Our future priorities are clear. First to continue to care for the remnants that we have restored to excellent condition and to complete the restoration of the remnants we are working on. Second to broaden and strengthen our engagement with the community and bring our communications into the digital age.
Over much of the past 20 years we have funded our restoration work mainly through the $2.7million we raised in government grants. Unfortunately government funding for our remnant restoration work has largely dried up. Our only option is seek funding from the community. This is a huge challenge. What are we doing to overcome this huge challenge?
We have set up the Big Scrub Foundation and have a generous donor who has pledged to give $1 million. We will seek other large donors.
We are developing long-term relationships with several wonderful local businesses that support us. We engage with individual community members that make regular monthly donations to help fund our on ground work.
We are totally rejuvenating the way we use the internet and social media and how we communicate with our members and followers.
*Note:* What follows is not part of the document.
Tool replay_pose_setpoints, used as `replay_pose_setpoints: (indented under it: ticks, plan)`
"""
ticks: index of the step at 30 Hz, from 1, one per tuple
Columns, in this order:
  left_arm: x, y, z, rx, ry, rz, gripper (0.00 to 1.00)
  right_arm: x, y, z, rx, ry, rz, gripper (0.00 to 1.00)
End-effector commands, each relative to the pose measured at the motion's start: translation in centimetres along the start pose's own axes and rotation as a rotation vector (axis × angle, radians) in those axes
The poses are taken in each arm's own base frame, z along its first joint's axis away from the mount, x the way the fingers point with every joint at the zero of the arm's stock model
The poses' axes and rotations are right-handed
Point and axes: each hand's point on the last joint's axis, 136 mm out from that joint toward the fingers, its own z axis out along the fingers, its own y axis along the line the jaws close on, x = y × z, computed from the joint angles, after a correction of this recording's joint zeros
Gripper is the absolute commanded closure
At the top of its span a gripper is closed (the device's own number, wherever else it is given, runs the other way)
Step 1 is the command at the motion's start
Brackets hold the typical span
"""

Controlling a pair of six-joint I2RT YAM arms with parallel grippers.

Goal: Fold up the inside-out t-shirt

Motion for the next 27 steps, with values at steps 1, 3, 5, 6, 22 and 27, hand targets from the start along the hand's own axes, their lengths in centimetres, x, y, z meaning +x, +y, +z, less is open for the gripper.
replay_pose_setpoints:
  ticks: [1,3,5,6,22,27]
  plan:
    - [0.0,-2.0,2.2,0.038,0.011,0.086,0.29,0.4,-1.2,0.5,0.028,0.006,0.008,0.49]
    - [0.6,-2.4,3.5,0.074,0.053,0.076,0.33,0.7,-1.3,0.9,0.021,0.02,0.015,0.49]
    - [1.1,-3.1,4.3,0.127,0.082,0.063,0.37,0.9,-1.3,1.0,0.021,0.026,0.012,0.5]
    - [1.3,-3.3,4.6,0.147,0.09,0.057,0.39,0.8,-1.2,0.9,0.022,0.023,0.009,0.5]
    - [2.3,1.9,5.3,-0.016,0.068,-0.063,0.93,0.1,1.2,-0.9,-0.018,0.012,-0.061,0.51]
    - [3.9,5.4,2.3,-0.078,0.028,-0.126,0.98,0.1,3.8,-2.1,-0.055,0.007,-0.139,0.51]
We are rapidly expanding our membership numbers and the number of people on our social media network. We want to enhance their positive feelings about the beauty and biodiversity of our precious local rainforest and hopefully get them to help us care for it.
We as a community can and must take the lead in conserving and caring for our magnificent natural environment and our country’s rich and unique biodiversity. We can enlist the support of government but we can’t rely on government because of the ever-changing political priorities and budget constraints.
We the community have to do it. Please get involved yourself.